Furthermore, investors from various companies are exerting greater pressure to realize decarbonization. “As demonstrated in 2020 with green, social and sustainable bond issuances reaching new highs and savings materializing in new issues for sponsors, there is no shortage of investor appetite. For Mexico’s energy space, this means capital should be available for well-rounded projects in a variety of manners,” Amkie said.
Opportunity in Modernization
To meet these ambitious goals, innovation will play a key role. “We must redouble our efforts and propose innovative solutions. Modernization, more than discussions about how to interpret laws, will mark the future of our industry. We have many challenges but even more opportunities in 2021,” said Hans-Joachim Kohlsdorf, Managing Partner at Energy to Market.
Kohlsdorf also cites the importance and impact of natural gas. “The start of operations of most natural gas pipelines also significantly boosted cogeneration and on-site generation. The availability of cheap natural gas presents great opportunities for the business sector and will have a positive impact on the country's competitiveness.” Modern gas turbines and engines remain crucial to update Mexico’s generation capacity. However, further work to expand the reach of natural gas is required. Recently, Mexico experienced a gas shortage, putting storage into focus as well.

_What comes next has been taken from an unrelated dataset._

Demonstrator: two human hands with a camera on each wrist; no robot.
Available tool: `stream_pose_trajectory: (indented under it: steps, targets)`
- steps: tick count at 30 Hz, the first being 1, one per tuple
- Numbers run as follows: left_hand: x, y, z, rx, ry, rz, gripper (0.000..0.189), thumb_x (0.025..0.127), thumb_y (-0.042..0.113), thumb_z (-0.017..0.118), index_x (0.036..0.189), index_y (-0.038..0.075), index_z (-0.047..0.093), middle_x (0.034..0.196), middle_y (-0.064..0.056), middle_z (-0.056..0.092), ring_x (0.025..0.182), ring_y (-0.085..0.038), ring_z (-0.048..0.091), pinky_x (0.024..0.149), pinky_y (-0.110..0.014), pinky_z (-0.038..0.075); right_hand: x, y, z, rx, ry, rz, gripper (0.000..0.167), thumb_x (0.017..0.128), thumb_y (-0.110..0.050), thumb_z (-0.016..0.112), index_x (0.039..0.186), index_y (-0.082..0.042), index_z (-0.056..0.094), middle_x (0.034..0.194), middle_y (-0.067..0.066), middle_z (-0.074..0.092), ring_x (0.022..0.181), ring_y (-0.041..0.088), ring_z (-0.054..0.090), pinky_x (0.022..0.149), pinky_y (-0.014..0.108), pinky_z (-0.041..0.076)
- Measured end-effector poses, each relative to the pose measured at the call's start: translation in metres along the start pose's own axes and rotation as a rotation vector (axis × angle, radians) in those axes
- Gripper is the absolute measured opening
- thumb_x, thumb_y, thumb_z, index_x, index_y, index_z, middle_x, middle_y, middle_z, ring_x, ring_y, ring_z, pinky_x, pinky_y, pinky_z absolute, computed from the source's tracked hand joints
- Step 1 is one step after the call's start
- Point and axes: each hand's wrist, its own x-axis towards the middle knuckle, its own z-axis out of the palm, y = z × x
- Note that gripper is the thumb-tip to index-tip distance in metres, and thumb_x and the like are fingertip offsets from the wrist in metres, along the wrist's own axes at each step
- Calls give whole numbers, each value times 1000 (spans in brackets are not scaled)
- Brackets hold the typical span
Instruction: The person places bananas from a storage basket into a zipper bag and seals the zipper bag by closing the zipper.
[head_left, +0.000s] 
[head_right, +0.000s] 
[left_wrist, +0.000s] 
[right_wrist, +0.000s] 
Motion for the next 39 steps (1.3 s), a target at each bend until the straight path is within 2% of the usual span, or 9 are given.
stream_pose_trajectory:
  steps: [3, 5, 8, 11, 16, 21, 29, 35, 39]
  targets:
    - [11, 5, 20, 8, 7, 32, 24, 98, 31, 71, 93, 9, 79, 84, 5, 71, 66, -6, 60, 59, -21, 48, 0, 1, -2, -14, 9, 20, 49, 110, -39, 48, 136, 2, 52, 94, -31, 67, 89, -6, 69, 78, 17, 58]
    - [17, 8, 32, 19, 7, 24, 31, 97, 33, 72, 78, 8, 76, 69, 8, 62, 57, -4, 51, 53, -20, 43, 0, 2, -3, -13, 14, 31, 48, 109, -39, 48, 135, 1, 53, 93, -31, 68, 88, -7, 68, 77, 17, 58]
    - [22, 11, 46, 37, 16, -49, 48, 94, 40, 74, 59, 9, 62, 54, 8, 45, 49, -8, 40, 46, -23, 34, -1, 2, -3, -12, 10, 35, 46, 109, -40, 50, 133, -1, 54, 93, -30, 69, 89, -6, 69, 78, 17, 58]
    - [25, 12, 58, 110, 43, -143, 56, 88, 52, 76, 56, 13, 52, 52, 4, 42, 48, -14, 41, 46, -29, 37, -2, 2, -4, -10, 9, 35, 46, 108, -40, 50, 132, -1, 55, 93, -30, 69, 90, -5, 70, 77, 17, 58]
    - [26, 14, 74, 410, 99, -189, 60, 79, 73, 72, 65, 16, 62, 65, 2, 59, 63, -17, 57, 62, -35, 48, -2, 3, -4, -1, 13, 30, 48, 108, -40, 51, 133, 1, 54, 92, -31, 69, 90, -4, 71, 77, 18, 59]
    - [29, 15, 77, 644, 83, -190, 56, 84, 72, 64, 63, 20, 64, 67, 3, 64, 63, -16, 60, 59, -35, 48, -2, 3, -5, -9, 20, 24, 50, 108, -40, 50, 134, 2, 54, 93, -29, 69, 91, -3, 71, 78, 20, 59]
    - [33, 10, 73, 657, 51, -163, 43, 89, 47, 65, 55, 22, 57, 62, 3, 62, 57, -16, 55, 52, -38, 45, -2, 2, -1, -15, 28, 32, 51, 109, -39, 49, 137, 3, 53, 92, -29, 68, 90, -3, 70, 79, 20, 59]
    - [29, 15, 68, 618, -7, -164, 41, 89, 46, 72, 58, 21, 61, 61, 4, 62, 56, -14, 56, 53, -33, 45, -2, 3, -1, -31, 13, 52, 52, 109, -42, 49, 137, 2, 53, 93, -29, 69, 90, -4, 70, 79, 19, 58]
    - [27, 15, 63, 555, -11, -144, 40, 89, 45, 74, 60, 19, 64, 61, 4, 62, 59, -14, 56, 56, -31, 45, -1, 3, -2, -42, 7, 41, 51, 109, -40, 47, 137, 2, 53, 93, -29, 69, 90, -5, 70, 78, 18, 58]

With confidence in utility-scale investments harmed by uncertainty, players looking to make use of Mexico’s excellent solar potential continue to move toward the less-regulated area of distributed generation. Here too, however, there are hurdles. “Many of us support increasing the maximum size of the exempt generation from 0.5MW to 1.0MW. For ease of projects, however, the solar sector must drive innovation and accompany this new regulation with clear standards on inverter quality and battery integration,” Kohlsdorf noted. For players in the wind sector, opportunities to innovate in the use of storage, better use of technology in O&M and more advanced social approaches will be among this year’s key opportunities.

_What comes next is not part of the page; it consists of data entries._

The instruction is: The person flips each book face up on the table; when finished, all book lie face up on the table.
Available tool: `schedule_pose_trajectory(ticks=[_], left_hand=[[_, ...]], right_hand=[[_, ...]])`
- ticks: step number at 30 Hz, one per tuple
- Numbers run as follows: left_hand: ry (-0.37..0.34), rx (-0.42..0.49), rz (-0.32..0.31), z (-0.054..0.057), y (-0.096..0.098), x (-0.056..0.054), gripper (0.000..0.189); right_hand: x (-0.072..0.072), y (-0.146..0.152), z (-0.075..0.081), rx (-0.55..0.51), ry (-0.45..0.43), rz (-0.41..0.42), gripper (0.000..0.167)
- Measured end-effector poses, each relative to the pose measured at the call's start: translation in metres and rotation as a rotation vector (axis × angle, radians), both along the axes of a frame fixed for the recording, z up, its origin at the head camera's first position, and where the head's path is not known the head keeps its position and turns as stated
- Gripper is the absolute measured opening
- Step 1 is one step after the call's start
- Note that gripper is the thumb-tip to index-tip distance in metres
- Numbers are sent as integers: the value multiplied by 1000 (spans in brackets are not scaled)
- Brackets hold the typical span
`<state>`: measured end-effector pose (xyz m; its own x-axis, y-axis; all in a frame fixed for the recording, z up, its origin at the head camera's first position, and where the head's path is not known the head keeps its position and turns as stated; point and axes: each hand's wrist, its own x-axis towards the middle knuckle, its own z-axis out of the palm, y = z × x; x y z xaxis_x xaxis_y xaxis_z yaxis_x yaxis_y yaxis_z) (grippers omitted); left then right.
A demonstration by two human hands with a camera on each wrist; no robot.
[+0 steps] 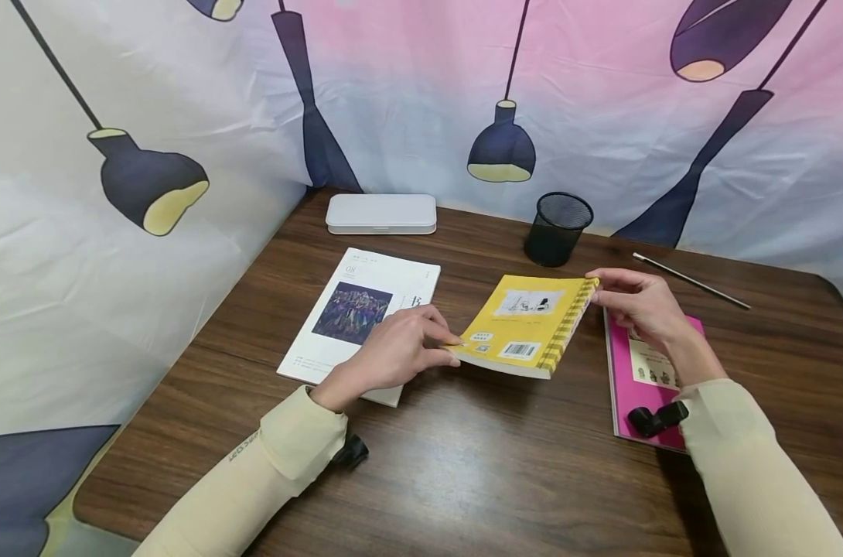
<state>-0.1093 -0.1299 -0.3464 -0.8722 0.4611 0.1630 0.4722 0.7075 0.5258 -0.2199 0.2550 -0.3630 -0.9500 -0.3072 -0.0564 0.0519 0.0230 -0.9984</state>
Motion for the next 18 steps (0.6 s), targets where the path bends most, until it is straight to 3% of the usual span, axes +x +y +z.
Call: schedule_pose_trajectory(ticks=[18], left_hand=[[23,68,13,0,-1,0,20]], right_hand=[[1,-3,10,-63,61,-7,33]])
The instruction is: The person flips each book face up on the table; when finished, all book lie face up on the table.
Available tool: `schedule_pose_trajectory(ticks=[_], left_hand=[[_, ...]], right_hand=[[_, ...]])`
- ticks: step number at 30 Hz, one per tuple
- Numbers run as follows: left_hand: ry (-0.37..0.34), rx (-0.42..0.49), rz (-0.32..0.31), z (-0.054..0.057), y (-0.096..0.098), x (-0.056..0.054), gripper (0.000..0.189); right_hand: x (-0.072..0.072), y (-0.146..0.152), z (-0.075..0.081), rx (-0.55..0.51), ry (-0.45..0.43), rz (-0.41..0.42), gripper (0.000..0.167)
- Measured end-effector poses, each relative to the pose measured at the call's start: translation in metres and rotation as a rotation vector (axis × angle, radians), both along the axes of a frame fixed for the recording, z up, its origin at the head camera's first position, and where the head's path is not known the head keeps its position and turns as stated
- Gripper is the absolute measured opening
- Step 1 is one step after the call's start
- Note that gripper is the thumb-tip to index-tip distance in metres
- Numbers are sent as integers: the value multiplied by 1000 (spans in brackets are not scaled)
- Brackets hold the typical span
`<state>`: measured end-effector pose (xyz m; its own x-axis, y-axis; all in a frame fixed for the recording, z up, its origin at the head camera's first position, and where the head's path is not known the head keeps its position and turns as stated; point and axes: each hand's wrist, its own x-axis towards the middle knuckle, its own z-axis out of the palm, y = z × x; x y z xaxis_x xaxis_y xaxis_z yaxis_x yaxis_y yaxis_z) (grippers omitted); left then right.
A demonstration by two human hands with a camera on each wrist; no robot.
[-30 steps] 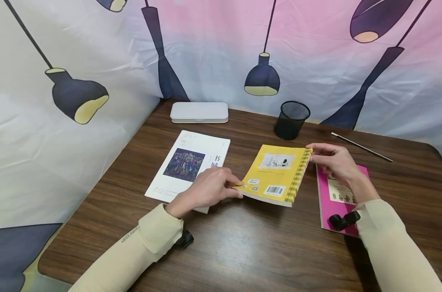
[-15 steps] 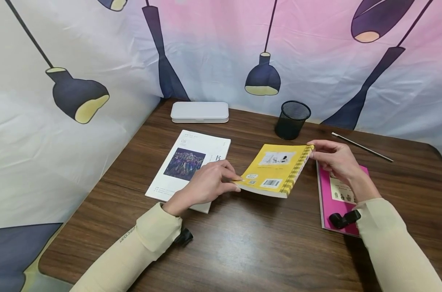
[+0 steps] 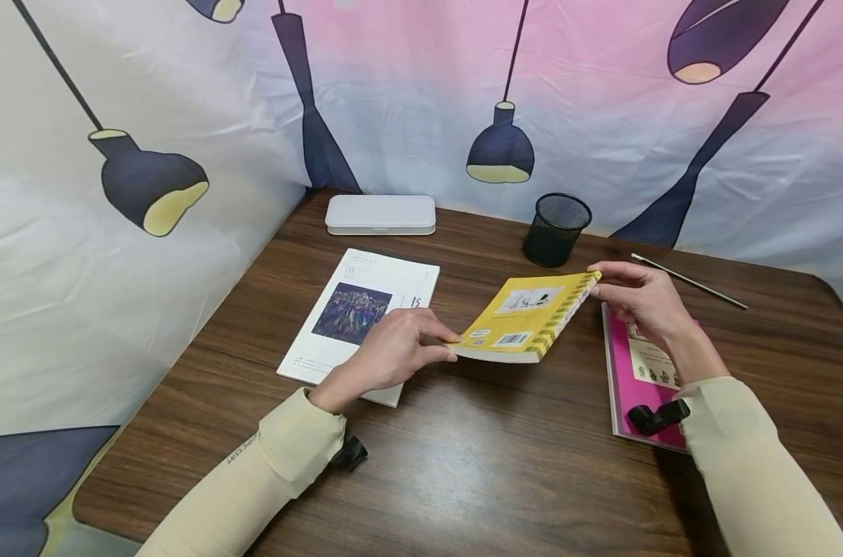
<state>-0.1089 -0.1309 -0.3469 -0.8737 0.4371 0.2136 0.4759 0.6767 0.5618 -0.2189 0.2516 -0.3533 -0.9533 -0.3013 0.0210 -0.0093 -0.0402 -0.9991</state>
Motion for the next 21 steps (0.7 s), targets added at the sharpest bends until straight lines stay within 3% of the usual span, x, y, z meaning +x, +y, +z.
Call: schedule_pose_trajectory(ticks=[9,15,21], left_hand=[[73,62,-20,-1,-4,2,20],[75,108,-29,-2,-4,3,17],[85,166,-24,-1,-4,2,20]], right_hand=[[1,-6,11,-24,59,-25,33],[2,-11,17,-103,82,15,32],[1,-14,21,-169,114,-6,33]])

Nevertheless, the main hurdle challenging Mexico’s transition is the country’s aging transmission and distribution infrastructure. Without an adequate system, all capacity added to the energy mix cannot reach its intended targets. “In the most recent PRODESEN, the grid diagnostic showed that all regions of the electric system operated at or above their limit,” said Leonardo Beltrán, Board Member of SEforALL and Non-Resident Fellow at Institute of the Americas. “The upside is that there are a number of projects identified to upgrade or strengthen the grid. The downside is that budget constraints are preventing action.”